Я с интересом разглядывал помрачневшую физиономию Лехи. Да, в отличие от Пака, у которого ни один мускул не дрогнул, когда я подбросил ему историю о приятеле с красно-вишневой "Волгой", с этим парнем мне, похоже, повезло: он либо не умел гладко врать, либо не умел быстро перестраиваться. Хотя с Паком, пожалуй, тоже повезло: он либо не придал особого значения моим словам, либо излишне понадеялся на Леху. Впрочем, мне и с самим собой повезло: я не упустил Леху из вида и не брякнул лишнего в мастерской, заставив его побежать советоваться с хозяином.
— Мне здесь выходить, — встрепенулся Леха и добавил с наигранной веселостью: — Готов оплатить по счетчику.
Я безропотно остановил машину и посмотрел на него с печалью мудреца, взирающего на незрелого юнца.
— У меня нет счетчика. И никаких денег я с тебя не возьму. Более того, я даже сделаю тебе подарок.
Леха насторожился, облизнул губы и выдавил:
— Да ладно, подвез и спасибо, а уж без подарка как-нибудь обойдусь.
— Нет, не обойдешься, — сказал я почти ласково. — Никак нельзя, чтобы обошелся. Потому что ты парень молодой, скоро женишься и негоже, чтобы ты вместо свадебного подарка получил большую плюху.
Лицо Лехи стало кирпичного цвета, из рыжих глаз брызнул огонь.
— Слушай, ты че ко мне пристал?! Тебе надо машину отремонтировать? Сделаем. Или… — Огонь вдруг разом погас, будто на него водой плеснули. — Тебе че другое надо?
— Угадал. — Я понял, что пора брать серьезный тон.

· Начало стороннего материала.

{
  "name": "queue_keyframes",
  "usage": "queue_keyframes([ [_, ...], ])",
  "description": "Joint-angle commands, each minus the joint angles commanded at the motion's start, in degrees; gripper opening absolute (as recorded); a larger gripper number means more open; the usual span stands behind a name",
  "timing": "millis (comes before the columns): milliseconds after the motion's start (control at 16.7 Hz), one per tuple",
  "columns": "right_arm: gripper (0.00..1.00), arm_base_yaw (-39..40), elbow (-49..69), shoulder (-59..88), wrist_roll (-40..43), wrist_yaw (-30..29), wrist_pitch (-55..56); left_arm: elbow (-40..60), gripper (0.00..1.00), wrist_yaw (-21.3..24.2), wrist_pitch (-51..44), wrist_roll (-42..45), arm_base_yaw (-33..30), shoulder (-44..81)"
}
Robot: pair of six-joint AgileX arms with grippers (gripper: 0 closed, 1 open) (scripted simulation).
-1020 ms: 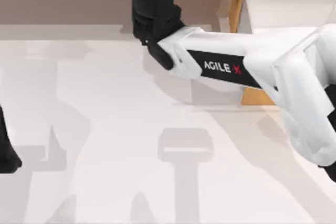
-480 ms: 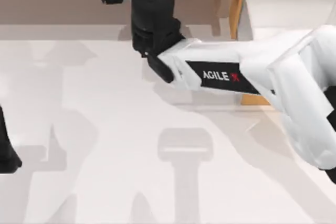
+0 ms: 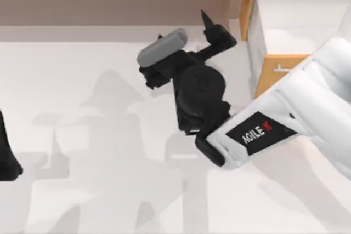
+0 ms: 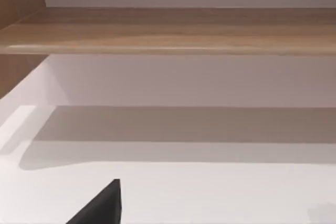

— И для начала мне надо, чтобы ты меня внимательно послушал. Ты мне банку с краской показал в мастерской, и я тебе сказал, что ее недавно открывали. А ты как отреагировал? Засуетился, принялся бубнить нечто неопределенное. С какой стати? Что тут необычного? Я тебя что, поймал, как ты в мой в карман лез? Ничего подобного. Но ты струхнул, потому что секундой раньше мне сказал, что краску такую у вас редко спрашивают. А с чего опять же струхнул? А с того, что на днях вам в мастерскую пригнали побитую красно-вишневую "Волгу", причем сделали это под большим секретом, не исключено, что за секретность еще и приплатили. Человек, который "Волгу" пригнал, пришел прямо к Паку, потому что знал вашу мастерскую, возможно, самого Пака, и знал, что вашей конторе можно доверять во всех отношениях. Что уж этот человек наговорил — неважно, вполне вероятно, рассказал невинную историю, дескать, взял машину у приятеля, долбанул ее, а теперь хочет, чтобы отремонтировали так, будто ничего и не было. А, может, машина эта вам хорошо известна, вы ее прежде ремонтировали и знаете истинного владельца…
— Да не ремонтировали мы раньше эту машину! — вырвалось у Лехи.
— Вот-вот, — назидательно погрозил я пальцем. — Никогда раньше.
— Я не то хотел сказать, — засуетился рыжий. — Я хотел то, что не знаю эту машину и вообще, о чем это вы.
Он снова обратился ко мне на "вы". Растерянность хорошо влияла на его воспитание.
— Ладно, ладно, — решил я его малость подуспокоить. — То, что ты эту машину в божеский вид привел, нормально. И даже хорошо. Понял?
— Ну вот! А че ты тогда наезжаешь? — Леха смотрел все еще настороженно, но явно уже перевел дух, а посему опять принялся мне "тыкать". Впрочем, какие у меня могли быть претензии? Я его тоже господином не навеличивал.